What you will do: Everything in the data below except the pictures must be repeated word for word.

====================

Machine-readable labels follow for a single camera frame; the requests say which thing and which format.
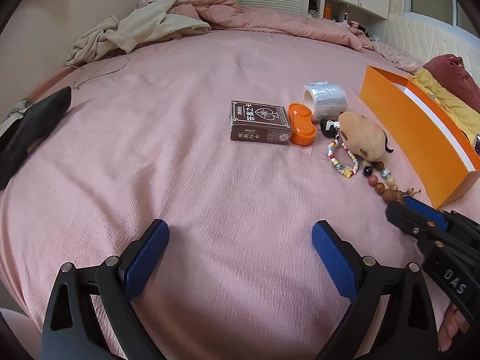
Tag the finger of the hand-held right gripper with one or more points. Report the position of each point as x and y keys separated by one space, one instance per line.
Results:
x=403 y=215
x=427 y=210

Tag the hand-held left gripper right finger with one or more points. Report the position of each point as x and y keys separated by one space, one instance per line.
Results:
x=335 y=262

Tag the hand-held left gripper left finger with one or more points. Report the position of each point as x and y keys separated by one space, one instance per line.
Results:
x=146 y=258

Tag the orange cardboard box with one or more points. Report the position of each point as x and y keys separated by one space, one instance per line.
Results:
x=412 y=135

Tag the beige plush toy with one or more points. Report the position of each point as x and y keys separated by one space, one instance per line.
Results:
x=362 y=135

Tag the black white key fob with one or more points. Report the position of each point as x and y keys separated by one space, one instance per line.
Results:
x=327 y=125

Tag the orange plastic case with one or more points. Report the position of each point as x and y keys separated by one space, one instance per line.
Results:
x=302 y=127

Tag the clear tape roll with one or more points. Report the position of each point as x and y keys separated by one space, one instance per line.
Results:
x=326 y=97

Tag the brown card box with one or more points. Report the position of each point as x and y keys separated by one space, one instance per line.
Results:
x=258 y=123

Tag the person's right hand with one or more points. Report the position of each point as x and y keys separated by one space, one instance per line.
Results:
x=452 y=326

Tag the pink bed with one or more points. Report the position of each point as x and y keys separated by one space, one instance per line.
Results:
x=187 y=180

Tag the yellow pillow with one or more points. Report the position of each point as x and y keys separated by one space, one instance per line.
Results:
x=446 y=97

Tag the dark red pillow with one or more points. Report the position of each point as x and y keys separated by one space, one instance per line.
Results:
x=453 y=75

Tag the pink floral pillow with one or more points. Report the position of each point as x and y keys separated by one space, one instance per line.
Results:
x=397 y=58

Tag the white tufted headboard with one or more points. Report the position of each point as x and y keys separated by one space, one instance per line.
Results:
x=423 y=37

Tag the orange bottle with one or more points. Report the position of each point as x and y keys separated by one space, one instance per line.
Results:
x=327 y=11

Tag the pink duvet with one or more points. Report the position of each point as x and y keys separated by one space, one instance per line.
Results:
x=281 y=24

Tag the beige crumpled garment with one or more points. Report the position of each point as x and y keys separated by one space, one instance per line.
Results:
x=150 y=22

====================

Response area:
Machine-readable labels follow for a single camera frame; the requests say which thing and which format.
Tag the finger of the hand-held right gripper with one or more points. Report the position of each point as x and y keys separated by one space, one instance per line.
Results:
x=403 y=215
x=427 y=210

Tag the hand-held left gripper right finger with one or more points. Report the position of each point as x and y keys separated by one space, one instance per line.
Results:
x=335 y=262

Tag the hand-held left gripper left finger with one or more points. Report the position of each point as x and y keys separated by one space, one instance per line.
Results:
x=146 y=258

Tag the orange cardboard box with one or more points. Report the position of each point as x and y keys separated by one space, one instance per line.
Results:
x=412 y=135

Tag the beige plush toy with one or more points. Report the position of each point as x and y keys separated by one space, one instance per line.
Results:
x=362 y=135

Tag the black white key fob with one or more points. Report the position of each point as x and y keys separated by one space, one instance per line.
Results:
x=327 y=125

Tag the orange plastic case with one or more points. Report the position of each point as x and y keys separated by one space, one instance per line.
Results:
x=302 y=127

Tag the clear tape roll with one or more points. Report the position of each point as x and y keys separated by one space, one instance per line.
Results:
x=326 y=97

Tag the brown card box with one or more points. Report the position of each point as x and y keys separated by one space, one instance per line.
Results:
x=258 y=123

Tag the person's right hand with one or more points. Report the position of each point as x and y keys separated by one space, one instance per line.
Results:
x=452 y=326

Tag the pink bed with one or more points. Report the position of each point as x and y keys separated by one space, one instance per line.
Results:
x=187 y=180

Tag the yellow pillow with one or more points. Report the position of each point as x and y keys separated by one space, one instance per line.
Results:
x=446 y=97

Tag the dark red pillow with one or more points. Report the position of each point as x and y keys separated by one space, one instance per line.
Results:
x=453 y=75

Tag the pink floral pillow with one or more points. Report the position of each point as x and y keys separated by one space, one instance per line.
Results:
x=397 y=58

Tag the white tufted headboard with one or more points. Report the position of each point as x and y keys separated by one space, one instance per line.
Results:
x=423 y=37

Tag the orange bottle with one or more points. Report the position of each point as x and y keys separated by one space, one instance per line.
Results:
x=327 y=11

Tag the pink duvet with one or more points. Report the position of each point as x and y keys separated by one space, one instance per line.
Results:
x=281 y=24

Tag the beige crumpled garment with one or more points. Report the position of each point as x and y keys separated by one space, one instance per line.
Results:
x=150 y=22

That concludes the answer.